My thoughts this morning converged on this idea of counting the years and on how we as a society measure the success of a relationship by the longevity of it.  This train of thought really began yesterday when I was spending time in the company of dear friends, and they were working on character creation for a D&D campaign using my old 3.5 books.  One of them handed me a paper they had found from one of those books, and I saw the handwriting and realized it belonged to Cat, a prior partner.  I was with Cat for only about two years, we didn’t celebrate anniversaries that I recall, so I’m not actually sure exactly how long the relationship lasted.  I was a garbage fire of a partner, I was just descending into alcoholism, we were dabbling into kink to an extent neither of us was ready for, and I have adult onset bi-polar which decided to make it’s home in my brain right around the time we were starting to get close.  A lot of factors converged and I can say looking back that I was an abusive toxic mess, but we had a whirlwind romance where for a lot of the time we were hopelessly and completely devoted to each other, the center of each others worlds.  That relationship imploded, as toxic relationships often do, and I have never mourned the loss of a partnership as much as I have with Cat. In fact I still do, I miss him every moment of every day, which is something I cannot say of any other partnerships that ended.

It is seven years later. My relationship with my ex-fiance, which began before I met Cat and didn’t end until later, that lasted six years, has now been over for a few years.  I was in another intense dynamic that lasted somewhere in the range of three or four years, and have another partner who I am still with and we will be celebrating six years this year.  And there’s Kelev, who I have grown closer to than I ever imagined I could, who I met while I was still with Cat, and who actually was involved with us both during that brief time of overlap.  If I just looked at it from the perspective of my longest lasting relationship, the dynamic I have with Kelev is both the longest running, and the most impactful.  If I broaden the view though, the relationship that effected me the most in my entire life, second to my dynamic with Kelev, was my short lived furious romance with Cat, that went down in flames.  The relationship wasn’t successful by the measure of longevity, nor by many other measures, since to be blunt, we fucked each other up real good.  If we are measuring by impact and growth though, that was the second most successful relationship of my life.
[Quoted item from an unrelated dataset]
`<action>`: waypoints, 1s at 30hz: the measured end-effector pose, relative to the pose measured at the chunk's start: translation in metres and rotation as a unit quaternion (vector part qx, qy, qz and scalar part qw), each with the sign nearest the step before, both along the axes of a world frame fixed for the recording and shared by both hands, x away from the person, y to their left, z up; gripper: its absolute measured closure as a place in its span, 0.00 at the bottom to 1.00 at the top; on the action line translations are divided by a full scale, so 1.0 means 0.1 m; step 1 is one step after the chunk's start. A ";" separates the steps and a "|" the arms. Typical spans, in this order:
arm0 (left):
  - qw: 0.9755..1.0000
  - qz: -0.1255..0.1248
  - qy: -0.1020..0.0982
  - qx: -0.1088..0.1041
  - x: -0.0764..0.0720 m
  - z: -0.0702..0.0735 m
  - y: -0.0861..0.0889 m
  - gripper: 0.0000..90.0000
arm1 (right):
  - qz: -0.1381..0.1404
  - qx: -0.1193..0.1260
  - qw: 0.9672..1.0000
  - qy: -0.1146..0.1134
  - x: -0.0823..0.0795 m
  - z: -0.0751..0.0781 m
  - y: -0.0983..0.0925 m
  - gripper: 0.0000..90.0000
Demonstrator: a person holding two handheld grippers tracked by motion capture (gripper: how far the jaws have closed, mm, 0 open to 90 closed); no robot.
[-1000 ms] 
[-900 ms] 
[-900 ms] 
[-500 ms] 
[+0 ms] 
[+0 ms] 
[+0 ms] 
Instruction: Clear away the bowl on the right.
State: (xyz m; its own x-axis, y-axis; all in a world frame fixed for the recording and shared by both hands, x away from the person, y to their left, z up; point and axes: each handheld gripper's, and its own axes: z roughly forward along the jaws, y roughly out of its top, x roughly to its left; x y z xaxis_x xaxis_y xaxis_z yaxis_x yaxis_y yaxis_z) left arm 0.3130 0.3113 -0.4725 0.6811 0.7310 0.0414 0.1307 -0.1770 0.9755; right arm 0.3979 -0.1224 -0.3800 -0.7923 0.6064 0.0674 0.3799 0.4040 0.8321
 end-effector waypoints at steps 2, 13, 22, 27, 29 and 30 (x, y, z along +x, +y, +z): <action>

I have never stopped learning and growing as a person from looking back, seeing all my mistakes, seeing the beautiful passionate parts in between, and recognizing the worst of me that came out in that.  My sobriety is because of Kelev and Cat, Kelev for his constant support and encouragement, and Cat for being with me at the very beginning and showing me what I could lose when I let alcohol control me.  That horrible toxic relationship, the one that most broke me when I lost it, I count it as one of the most successful because I measure success through what I learned and who I became.  And seeing his handwriting again, all the memories coming back so vividly, reminded me of how much who I am and how I grow every day can be traced back to one of my shortest and most chaotic relationships.  He will be a part of me that I carry with me every day, through the intensity he made me feel that has not yet been matched, and through the growth he inspired and continues to inspire even years after we ended.  That relationship was my biggest failure personally, in how I behaved and who I became in it.  But it is also one of the greatest successes of my life in all it taught me going forward and how much the memory of him continues to spur positive change in my life every day.  You can never truly measure the exact impact of a relationship, but if you do, don’t look to longevity to do so, look at who you were at the start, who you were at the finish, who you are now from the effects of it, and who you continue to become because of it all.